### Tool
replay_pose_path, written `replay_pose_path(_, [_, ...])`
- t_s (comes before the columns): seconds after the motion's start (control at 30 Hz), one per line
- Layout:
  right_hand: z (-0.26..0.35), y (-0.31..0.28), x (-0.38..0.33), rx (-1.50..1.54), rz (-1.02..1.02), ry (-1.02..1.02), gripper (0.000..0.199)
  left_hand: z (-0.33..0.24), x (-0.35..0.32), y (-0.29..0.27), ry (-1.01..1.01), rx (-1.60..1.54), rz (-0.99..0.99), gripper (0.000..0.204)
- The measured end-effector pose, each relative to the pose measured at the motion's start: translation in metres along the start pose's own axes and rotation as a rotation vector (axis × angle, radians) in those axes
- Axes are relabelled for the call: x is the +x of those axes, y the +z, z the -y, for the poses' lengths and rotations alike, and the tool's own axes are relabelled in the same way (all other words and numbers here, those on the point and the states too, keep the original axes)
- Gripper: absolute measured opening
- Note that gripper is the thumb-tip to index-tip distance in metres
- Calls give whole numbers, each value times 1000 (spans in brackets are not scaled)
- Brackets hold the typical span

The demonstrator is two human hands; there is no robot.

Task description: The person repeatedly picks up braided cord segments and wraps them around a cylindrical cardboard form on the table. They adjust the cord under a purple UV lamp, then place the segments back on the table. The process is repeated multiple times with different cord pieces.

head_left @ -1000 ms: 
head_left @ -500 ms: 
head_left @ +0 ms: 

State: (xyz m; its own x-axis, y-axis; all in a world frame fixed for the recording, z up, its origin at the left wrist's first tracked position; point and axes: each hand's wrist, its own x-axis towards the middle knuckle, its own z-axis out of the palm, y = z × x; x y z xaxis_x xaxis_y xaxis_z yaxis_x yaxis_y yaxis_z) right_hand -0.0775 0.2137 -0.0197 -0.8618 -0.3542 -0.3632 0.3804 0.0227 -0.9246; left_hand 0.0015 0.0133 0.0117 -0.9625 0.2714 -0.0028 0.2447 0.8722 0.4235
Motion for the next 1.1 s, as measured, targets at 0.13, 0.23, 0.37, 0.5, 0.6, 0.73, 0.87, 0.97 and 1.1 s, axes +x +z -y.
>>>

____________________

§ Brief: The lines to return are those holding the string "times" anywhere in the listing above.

§ Written answer:
- Calls give whole numbers, each value times 1000 (spans in brackets are not scaled)
Task description: The person repeatedly picks up braided cord segments and wraps them around a cylindrical cardboard form on the table. They adjust the cord under a purple UV lamp, then place the segments back on the table. The process is repeated multiple times with different cord pieces.

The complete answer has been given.